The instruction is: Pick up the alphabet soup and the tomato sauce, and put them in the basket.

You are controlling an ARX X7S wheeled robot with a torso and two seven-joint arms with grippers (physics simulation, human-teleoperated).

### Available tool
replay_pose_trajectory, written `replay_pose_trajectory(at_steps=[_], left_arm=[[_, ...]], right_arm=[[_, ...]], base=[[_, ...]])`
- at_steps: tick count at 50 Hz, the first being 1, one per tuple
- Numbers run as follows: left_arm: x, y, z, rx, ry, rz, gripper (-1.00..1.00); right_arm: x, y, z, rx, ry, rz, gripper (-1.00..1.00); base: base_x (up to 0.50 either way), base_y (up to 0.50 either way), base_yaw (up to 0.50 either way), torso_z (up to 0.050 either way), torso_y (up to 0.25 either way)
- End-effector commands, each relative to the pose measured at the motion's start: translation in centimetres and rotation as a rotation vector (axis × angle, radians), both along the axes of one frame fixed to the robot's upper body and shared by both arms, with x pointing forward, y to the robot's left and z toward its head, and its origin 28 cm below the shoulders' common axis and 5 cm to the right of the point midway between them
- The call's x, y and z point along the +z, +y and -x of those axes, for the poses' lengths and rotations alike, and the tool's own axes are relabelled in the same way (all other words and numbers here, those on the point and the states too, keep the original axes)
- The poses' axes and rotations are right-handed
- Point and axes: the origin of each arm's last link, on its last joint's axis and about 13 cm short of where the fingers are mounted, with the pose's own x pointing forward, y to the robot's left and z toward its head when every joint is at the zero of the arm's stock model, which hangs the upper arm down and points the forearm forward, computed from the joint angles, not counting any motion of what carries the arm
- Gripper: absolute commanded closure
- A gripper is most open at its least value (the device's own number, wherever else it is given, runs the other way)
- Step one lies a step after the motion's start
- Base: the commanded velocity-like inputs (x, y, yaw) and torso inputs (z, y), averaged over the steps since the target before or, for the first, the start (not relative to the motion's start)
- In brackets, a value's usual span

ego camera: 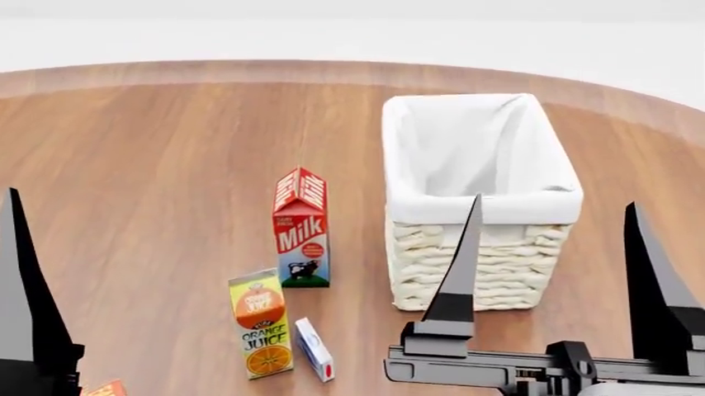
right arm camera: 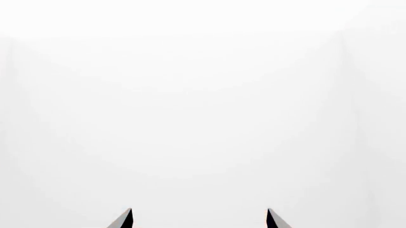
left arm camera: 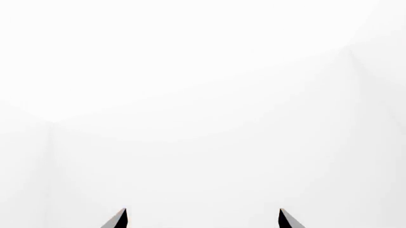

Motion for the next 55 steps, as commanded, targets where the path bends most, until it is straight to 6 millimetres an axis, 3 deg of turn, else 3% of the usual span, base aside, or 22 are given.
replay_pose_trajectory(at_steps=[1,14,20,22,37,41,55], left_arm=[[0.1,0.0,0.0,-0.003,0.000,0.001,-1.00],[0.1,-0.1,0.1,-0.013,-0.005,0.001,-1.00],[0.0,-0.2,0.1,-0.016,-0.003,0.004,-1.00],[0.0,-0.2,0.1,-0.016,-0.003,0.007,-1.00],[-0.1,-0.2,0.2,-0.017,-0.001,0.008,-1.00],[-0.2,-0.2,0.2,-0.018,0.000,0.007,-1.00],[-0.1,-0.2,0.1,-0.020,0.000,0.007,-1.00]], right_arm=[[0.4,-0.1,-0.1,-0.004,0.004,0.004,-1.00],[-0.3,-0.1,-0.1,-0.005,0.006,0.004,-1.00],[0.6,-0.1,-0.1,-0.004,0.006,0.002,-1.00],[-0.1,-0.1,0.0,-0.004,0.007,0.000,-1.00],[0.3,0.0,0.0,0.000,0.012,0.000,-1.00],[-0.6,0.0,0.1,-0.001,0.013,0.001,-1.00],[0.3,0.0,0.0,0.001,0.013,0.000,-1.00]], base=[[0.24,0.00,0.00,0.000,0.000],[0.24,0.00,0.00,0.000,0.000],[0.24,0.00,0.00,0.000,0.000],[0.24,0.00,0.00,0.000,0.000],[0.24,0.00,0.00,0.000,0.001],[0.24,0.00,0.00,0.000,0.000],[0.24,0.00,0.00,0.000,0.001]])
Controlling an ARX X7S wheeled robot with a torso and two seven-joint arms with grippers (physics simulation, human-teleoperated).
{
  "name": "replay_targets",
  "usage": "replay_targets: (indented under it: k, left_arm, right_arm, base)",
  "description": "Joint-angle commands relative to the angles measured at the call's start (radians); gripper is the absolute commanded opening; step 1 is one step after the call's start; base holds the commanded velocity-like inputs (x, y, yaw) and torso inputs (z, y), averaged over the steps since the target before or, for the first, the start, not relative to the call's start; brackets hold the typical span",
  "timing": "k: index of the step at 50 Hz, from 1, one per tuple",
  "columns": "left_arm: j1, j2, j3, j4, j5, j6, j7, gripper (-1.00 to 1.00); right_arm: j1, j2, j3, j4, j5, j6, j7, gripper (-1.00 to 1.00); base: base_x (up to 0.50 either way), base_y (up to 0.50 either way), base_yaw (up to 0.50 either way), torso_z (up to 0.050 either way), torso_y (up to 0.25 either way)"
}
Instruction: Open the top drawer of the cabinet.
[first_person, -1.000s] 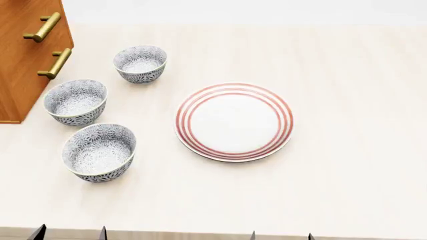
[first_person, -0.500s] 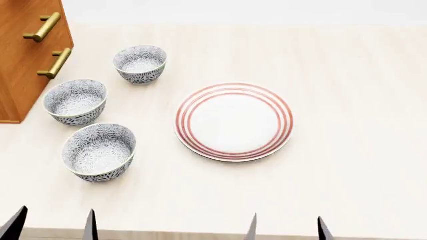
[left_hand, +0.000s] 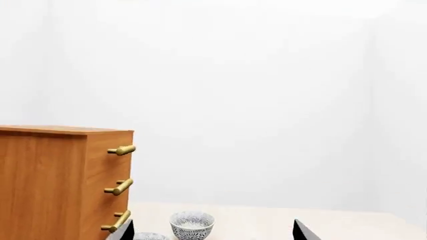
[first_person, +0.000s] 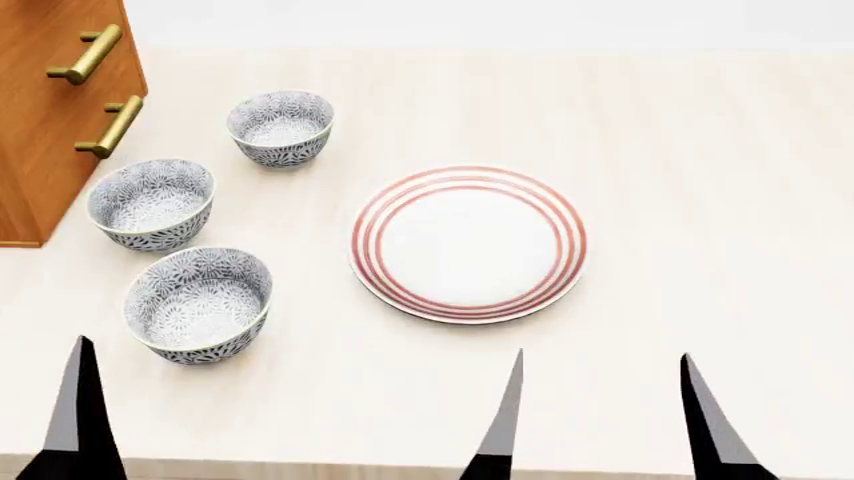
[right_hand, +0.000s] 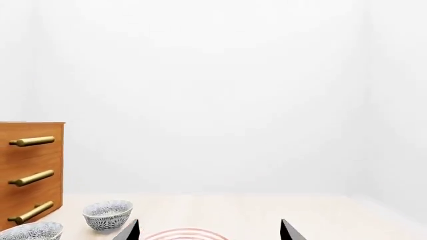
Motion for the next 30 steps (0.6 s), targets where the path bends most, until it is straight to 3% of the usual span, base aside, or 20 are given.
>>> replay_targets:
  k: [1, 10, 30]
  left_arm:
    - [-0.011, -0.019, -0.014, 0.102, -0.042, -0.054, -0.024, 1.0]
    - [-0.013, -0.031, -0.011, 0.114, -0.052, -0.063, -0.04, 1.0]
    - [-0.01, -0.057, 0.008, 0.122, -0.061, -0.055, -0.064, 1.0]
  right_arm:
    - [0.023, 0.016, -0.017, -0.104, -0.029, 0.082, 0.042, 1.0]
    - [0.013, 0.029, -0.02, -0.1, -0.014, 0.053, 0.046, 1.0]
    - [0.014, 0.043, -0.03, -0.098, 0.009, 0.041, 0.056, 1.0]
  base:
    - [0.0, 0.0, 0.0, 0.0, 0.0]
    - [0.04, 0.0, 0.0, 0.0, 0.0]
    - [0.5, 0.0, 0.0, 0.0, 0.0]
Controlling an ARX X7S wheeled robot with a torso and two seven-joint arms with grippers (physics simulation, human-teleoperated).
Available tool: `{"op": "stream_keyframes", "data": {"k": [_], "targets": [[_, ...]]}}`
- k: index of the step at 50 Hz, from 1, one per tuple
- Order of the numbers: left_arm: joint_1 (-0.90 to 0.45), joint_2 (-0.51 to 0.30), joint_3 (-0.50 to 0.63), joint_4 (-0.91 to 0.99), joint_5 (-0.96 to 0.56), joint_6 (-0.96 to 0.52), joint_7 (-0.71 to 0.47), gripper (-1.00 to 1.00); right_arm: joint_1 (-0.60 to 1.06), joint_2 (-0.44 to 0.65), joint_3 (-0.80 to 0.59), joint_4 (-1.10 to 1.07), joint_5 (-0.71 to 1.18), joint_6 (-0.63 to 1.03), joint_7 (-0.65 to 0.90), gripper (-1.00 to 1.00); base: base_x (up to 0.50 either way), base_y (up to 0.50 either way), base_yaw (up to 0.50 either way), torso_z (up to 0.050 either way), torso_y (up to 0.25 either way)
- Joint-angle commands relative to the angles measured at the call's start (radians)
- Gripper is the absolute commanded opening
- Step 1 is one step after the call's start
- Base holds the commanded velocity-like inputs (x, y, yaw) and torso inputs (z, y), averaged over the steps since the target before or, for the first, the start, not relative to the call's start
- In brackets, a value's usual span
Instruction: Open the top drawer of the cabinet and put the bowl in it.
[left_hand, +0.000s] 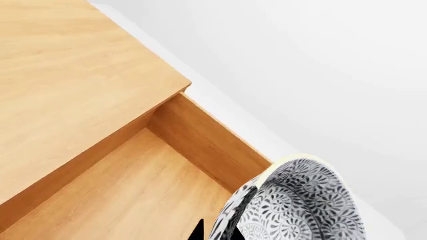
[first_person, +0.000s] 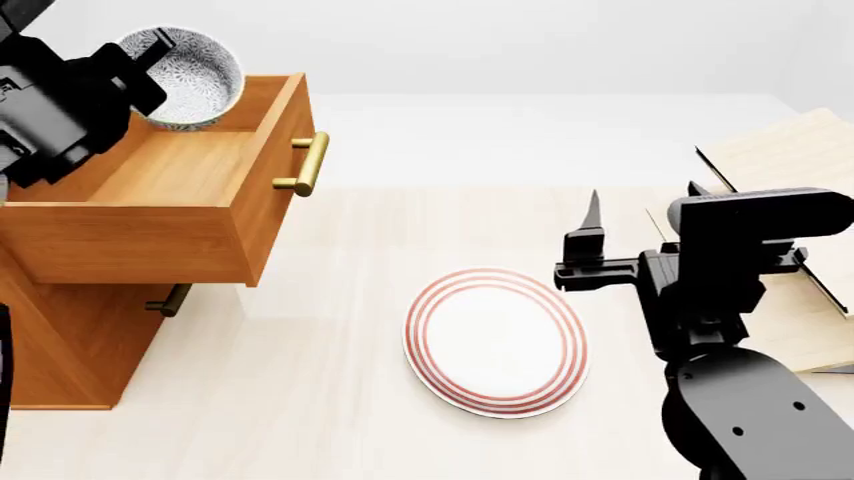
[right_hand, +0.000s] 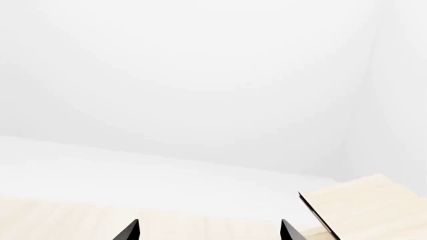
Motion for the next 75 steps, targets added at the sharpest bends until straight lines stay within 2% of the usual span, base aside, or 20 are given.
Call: {"op": "stream_keyframes", "data": {"k": [1,33,57,58,75], "targets": [[-0.038,0.020,-0.001,-0.085,0.026,0.032,0.022,-1.00,0.010,0.001,-0.004,-0.002,0.004,0.011,0.004,1.00,0.00,0.00,0.00,0.000,0.000],[-0.063,0.081,0.038,-0.335,0.102,0.118,0.131,-1.00,0.008,0.001,-0.015,0.027,0.003,-0.010,0.008,1.00,0.00,0.00,0.00,0.000,0.001],[-0.051,0.091,0.039,-0.368,0.113,0.139,0.141,-1.00,-0.004,0.001,-0.027,0.052,-0.002,-0.040,0.007,1.00,0.00,0.00,0.00,0.000,0.000],[-0.051,0.091,0.039,-0.368,0.113,0.139,0.141,1.00,-0.004,0.001,-0.027,0.053,-0.002,-0.040,0.007,1.00,0.00,0.00,0.00,0.000,0.000],[-0.041,0.077,0.032,-0.311,0.102,0.122,0.115,1.00,-0.007,0.002,-0.027,0.057,0.002,-0.047,0.010,1.00,0.00,0.00,0.00,0.000,0.000]]}}
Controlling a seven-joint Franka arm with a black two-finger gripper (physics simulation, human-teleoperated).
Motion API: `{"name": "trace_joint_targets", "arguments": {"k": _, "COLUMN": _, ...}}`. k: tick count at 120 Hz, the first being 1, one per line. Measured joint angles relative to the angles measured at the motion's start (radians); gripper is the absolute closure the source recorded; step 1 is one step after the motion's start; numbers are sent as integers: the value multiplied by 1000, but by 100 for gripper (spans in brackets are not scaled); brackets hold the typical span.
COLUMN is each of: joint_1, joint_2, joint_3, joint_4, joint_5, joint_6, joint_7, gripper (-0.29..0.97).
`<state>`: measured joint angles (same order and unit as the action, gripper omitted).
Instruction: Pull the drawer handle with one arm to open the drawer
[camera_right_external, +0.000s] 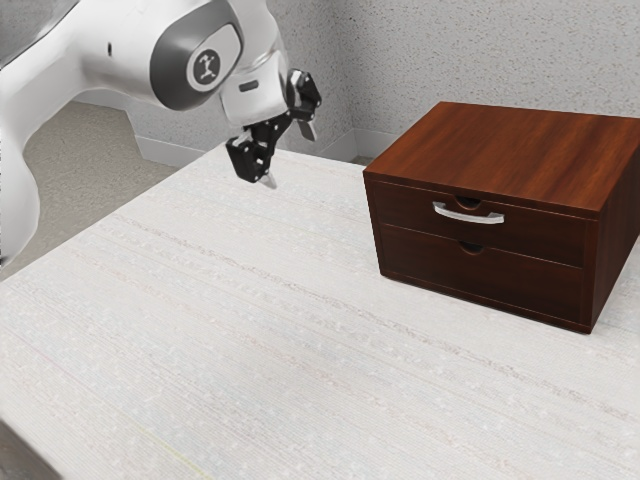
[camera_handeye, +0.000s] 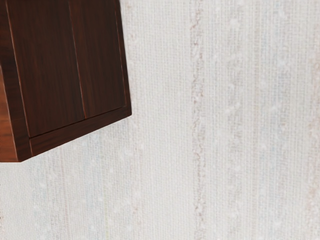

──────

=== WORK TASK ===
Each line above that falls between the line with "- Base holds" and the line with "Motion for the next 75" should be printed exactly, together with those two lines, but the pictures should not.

=== SOLVED EXERCISE ===
- Base holds the commanded velocity-like inputs (x, y, yaw) and torso inputs (z, y), averaged over the steps since the target before or, for the first, the start, not relative to the call's start
- In brackets, a value's usual span
Instruction: Open the top drawer of the cabinet and put the bowl in it.
[left_hand, +0.000s] 
[first_person, +0.000s] 
[right_hand, +0.000s] 
Motion for the next 75 steps, targets added at the sharpest bends until straight lines stay within 2% of the usual span, base aside, or 20 are given.

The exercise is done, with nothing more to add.